*Exercise objective*.
On how many lines of the data below does the word "camera" appear? Reply with the number only.

________________________________________

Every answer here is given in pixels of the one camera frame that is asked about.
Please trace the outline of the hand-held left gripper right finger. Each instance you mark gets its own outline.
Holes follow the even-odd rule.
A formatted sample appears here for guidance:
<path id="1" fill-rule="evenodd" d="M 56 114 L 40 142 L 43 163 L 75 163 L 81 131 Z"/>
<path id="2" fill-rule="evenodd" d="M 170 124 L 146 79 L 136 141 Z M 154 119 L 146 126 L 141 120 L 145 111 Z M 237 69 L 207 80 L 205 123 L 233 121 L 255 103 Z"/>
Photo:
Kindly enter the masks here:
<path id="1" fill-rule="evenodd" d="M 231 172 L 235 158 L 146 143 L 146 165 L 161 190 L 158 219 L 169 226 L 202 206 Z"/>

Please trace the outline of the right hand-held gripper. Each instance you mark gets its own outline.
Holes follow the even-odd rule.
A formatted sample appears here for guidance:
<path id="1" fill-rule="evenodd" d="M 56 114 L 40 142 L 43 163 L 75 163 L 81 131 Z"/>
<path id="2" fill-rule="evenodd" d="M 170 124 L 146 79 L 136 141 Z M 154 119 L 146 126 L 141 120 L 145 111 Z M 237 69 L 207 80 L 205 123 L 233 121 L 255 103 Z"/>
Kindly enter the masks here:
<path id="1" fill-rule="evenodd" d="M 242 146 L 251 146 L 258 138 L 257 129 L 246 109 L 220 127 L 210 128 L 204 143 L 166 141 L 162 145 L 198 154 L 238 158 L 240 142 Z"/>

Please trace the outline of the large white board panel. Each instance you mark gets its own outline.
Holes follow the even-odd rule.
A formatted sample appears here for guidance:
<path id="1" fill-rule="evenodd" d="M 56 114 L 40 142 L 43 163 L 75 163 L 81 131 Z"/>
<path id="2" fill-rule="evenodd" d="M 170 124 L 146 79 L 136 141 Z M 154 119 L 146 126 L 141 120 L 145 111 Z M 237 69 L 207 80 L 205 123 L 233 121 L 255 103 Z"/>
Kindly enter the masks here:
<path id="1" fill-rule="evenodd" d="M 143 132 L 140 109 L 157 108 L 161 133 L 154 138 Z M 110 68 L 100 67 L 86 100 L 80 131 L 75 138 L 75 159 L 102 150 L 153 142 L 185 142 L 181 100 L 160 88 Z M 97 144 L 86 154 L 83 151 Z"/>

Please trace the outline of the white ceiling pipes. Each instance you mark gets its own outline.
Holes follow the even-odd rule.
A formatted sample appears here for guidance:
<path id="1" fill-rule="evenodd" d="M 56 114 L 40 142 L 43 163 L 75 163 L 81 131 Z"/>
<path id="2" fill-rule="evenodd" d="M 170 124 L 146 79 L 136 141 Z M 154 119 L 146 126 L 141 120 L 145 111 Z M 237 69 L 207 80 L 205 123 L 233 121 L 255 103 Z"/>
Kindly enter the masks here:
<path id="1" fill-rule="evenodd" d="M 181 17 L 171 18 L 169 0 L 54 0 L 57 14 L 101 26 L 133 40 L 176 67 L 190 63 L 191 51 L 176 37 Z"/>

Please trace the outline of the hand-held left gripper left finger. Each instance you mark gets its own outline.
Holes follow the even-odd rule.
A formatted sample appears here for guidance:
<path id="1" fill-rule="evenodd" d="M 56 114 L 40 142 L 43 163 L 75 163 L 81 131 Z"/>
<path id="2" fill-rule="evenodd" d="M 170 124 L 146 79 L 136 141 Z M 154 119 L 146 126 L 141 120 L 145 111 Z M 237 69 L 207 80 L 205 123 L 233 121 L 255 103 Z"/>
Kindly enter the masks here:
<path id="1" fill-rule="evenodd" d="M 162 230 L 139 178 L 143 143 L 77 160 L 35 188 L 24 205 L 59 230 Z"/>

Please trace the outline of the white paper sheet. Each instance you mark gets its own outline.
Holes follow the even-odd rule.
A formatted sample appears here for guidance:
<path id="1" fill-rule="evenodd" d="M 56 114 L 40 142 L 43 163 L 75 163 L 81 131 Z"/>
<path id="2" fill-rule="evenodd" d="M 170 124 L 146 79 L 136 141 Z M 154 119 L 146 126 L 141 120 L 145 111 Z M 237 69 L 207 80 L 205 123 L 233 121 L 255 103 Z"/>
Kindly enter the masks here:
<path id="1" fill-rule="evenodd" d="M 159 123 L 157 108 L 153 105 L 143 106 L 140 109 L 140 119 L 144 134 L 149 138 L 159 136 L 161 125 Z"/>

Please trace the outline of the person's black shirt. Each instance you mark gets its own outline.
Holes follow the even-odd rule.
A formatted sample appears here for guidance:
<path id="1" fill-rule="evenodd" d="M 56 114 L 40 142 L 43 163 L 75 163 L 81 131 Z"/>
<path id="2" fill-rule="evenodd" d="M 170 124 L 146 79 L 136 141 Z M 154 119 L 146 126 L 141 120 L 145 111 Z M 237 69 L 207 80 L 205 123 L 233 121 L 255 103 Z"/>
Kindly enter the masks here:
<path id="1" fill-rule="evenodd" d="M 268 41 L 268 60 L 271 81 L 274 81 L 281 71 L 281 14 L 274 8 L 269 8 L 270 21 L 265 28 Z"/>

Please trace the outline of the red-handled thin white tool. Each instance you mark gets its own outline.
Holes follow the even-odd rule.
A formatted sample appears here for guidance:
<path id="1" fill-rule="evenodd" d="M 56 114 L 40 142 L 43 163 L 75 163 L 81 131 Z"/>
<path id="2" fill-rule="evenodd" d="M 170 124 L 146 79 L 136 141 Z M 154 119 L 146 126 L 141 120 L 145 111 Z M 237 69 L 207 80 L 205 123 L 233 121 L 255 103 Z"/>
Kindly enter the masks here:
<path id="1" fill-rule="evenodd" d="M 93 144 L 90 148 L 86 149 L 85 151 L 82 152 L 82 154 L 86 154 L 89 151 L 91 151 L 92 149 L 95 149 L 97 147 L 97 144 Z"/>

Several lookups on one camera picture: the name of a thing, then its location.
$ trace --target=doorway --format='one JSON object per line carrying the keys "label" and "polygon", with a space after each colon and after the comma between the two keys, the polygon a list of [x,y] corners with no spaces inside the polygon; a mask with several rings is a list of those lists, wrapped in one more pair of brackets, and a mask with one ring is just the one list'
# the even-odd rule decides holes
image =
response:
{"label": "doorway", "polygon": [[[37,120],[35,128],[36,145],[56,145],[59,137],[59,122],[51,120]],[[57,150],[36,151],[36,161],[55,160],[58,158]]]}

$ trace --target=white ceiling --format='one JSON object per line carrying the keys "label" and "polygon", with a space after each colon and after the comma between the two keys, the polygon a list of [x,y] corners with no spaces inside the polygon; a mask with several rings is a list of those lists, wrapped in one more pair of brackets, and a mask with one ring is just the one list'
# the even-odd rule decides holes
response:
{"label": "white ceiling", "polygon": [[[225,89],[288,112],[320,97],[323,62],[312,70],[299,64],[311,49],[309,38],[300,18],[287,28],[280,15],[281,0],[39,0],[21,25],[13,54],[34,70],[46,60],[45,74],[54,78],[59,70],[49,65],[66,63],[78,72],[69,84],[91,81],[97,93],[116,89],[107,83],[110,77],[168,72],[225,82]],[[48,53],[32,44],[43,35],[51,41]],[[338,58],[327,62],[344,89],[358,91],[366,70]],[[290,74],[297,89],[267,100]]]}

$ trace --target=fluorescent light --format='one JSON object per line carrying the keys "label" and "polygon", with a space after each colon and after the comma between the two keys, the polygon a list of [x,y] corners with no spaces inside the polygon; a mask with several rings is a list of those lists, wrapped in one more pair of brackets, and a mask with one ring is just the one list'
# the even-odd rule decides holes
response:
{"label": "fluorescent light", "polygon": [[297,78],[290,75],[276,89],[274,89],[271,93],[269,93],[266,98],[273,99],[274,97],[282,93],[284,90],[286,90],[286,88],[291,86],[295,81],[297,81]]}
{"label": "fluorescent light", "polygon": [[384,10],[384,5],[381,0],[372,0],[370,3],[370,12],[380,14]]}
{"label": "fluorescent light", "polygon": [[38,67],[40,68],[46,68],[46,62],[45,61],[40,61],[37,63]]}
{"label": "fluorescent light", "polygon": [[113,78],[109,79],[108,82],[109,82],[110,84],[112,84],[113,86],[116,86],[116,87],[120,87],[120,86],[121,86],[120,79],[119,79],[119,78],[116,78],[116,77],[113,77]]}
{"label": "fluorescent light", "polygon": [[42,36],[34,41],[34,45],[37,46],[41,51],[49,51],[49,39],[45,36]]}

________________________________________

*Exercise response*.
2